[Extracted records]
^^^^^^^^^^^^^^^^

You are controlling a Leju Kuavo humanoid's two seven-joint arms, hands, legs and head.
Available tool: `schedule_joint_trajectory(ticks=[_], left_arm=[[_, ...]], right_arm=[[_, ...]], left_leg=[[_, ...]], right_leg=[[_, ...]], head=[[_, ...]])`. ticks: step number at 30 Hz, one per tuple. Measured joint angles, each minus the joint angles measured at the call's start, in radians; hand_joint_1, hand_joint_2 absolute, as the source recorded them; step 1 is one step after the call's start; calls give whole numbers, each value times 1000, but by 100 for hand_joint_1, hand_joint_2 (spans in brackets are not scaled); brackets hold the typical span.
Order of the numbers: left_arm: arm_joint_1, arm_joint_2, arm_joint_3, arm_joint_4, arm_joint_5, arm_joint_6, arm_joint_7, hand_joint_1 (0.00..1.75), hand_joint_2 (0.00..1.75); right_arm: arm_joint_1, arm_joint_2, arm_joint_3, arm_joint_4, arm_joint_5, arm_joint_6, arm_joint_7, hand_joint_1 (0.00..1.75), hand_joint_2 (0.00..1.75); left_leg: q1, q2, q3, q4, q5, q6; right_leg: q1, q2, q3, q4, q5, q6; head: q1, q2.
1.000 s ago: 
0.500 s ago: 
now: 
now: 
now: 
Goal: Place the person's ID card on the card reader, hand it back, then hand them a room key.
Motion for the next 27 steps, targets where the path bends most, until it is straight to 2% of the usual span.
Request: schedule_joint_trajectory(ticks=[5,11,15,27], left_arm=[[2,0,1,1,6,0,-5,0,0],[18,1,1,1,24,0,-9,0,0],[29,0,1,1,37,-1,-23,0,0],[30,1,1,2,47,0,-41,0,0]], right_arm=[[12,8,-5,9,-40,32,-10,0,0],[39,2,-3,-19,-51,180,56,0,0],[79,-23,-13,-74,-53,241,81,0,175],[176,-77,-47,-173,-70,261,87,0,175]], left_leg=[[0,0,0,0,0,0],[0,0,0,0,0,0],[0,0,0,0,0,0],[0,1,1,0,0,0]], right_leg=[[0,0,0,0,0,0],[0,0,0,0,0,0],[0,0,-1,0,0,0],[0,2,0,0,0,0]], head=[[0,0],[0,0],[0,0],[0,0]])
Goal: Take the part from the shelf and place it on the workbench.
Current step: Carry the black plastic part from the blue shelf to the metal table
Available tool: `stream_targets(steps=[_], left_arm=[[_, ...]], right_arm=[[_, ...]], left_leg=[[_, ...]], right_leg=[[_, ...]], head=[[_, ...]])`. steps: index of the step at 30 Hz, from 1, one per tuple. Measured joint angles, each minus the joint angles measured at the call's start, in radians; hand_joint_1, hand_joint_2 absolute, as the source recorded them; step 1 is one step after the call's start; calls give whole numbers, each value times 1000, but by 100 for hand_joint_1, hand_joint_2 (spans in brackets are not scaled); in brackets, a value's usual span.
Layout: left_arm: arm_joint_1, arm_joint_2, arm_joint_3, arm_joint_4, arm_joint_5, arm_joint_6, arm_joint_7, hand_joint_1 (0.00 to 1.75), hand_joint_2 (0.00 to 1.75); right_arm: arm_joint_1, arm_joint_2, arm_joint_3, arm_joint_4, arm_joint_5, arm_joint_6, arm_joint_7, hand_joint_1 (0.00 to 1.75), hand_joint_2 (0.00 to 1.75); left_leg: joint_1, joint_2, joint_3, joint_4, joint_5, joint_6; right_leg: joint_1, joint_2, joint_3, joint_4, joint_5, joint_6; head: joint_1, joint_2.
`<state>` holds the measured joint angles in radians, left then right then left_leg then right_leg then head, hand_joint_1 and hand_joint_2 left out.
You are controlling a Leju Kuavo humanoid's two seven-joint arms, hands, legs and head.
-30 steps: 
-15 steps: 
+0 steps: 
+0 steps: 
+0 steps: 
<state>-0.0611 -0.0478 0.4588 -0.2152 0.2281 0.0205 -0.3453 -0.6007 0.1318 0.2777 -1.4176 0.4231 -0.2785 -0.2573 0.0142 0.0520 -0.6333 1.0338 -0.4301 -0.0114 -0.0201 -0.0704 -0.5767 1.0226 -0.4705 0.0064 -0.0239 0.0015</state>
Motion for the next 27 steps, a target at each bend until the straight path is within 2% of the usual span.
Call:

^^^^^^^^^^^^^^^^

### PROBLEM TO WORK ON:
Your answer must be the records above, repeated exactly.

### FINISHED EXERCISE:
You are controlling a Leju Kuavo humanoid's two seven-joint arms, hands, legs and head.
Available tool: `schedule_joint_trajectory(ticks=[_], left_arm=[[_, ...]], right_arm=[[_, ...]], left_leg=[[_, ...]], right_leg=[[_, ...]], head=[[_, ...]])`. ticks: step number at 30 Hz, one per tuple. Measured joint angles, each minus the joint angles measured at the call's start, in radians; hand_joint_1, hand_joint_2 absolute, as the source recorded them; step 1 is one step after the call's start; calls give whole numbers, each value times 1000, but by 100 for hand_joint_1, hand_joint_2 (spans in brackets are not scaled); brackets hold the typical span.
Order of the numbers: left_arm: arm_joint_1, arm_joint_2, arm_joint_3, arm_joint_4, arm_joint_5, arm_joint_6, arm_joint_7, hand_joint_1 (0.00..1.75), hand_joint_2 (0.00..1.75); right_arm: arm_joint_1, arm_joint_2, arm_joint_3, arm_joint_4, arm_joint_5, arm_joint_6, arm_joint_7, hand_joint_1 (0.00..1.75), hand_joint_2 (0.00..1.75); left_leg: q1, q2, q3, q4, q5, q6; right_leg: q1, q2, q3, q4, q5, q6; head: q1, q2.
1.000 s ago: 
0.500 s ago: 
now: 
now: 
now: 
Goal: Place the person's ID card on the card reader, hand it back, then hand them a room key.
Motion for the next 27 steps, targets where the path bends most, until it is straight to 2% of the usual span.
Request: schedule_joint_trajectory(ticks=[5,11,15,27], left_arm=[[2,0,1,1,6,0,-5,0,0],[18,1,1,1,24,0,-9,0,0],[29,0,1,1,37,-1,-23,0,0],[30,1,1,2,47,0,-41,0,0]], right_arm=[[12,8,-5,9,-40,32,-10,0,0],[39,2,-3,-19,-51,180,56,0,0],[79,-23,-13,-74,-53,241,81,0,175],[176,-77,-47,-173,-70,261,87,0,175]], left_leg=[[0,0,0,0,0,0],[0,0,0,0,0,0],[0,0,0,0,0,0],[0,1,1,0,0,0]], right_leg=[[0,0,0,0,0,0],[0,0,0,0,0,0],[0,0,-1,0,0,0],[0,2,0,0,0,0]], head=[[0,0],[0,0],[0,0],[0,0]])
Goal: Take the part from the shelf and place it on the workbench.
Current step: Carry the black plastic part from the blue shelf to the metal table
Available tool: `stream_targets(steps=[_], left_arm=[[_, ...]], right_arm=[[_, ...]], left_leg=[[_, ...]], right_leg=[[_, ...]], head=[[_, ...]])`. steps: index of the step at 30 Hz, from 1, one per tuple. Measured joint angles, each minus the joint angles measured at the call's start, in radians; hand_joint_1, hand_joint_2 absolute, as the source recorded them; step 1 is one step after the call's start; calls give whole numbers, each value times 1000, but by 100 for hand_joint_1, hand_joint_2 (spans in brackets are not scaled); in brackets, a value's usual span.
Layout: left_arm: arm_joint_1, arm_joint_2, arm_joint_3, arm_joint_4, arm_joint_5, arm_joint_6, arm_joint_7, hand_joint_1 (0.00 to 1.75), hand_joint_2 (0.00 to 1.75); right_arm: arm_joint_1, arm_joint_2, arm_joint_3, arm_joint_4, arm_joint_5, arm_joint_6, arm_joint_7, hand_joint_1 (0.00 to 1.75), hand_joint_2 (0.00 to 1.75); left_leg: joint_1, joint_2, joint_3, joint_4, joint_5, joint_6; right_leg: joint_1, joint_2, joint_3, joint_4, joint_5, joint_6; head: joint_1, joint_2.
`<state>` holds the measured joint angles in radians, left then right then left_leg then right_leg then head, hand_joint_1 and hand_joint_2 left out.
You are controlling a Leju Kuavo humanoid's two seven-joint arms, hands, legs and head.
-30 steps: 
-15 steps: 
+0 steps: 
+0 steps: 
+0 steps: 
<state>-0.0611 -0.0478 0.4588 -0.2152 0.2281 0.0205 -0.3453 -0.6007 0.1318 0.2777 -1.4176 0.4231 -0.2785 -0.2573 0.0142 0.0520 -0.6333 1.0338 -0.4301 -0.0114 -0.0201 -0.0704 -0.5767 1.0226 -0.4705 0.0064 -0.0239 0.0015</state>
Motion for the next 27 steps, a target at each bend until the straight path is within 2% of the usual span.
Call:

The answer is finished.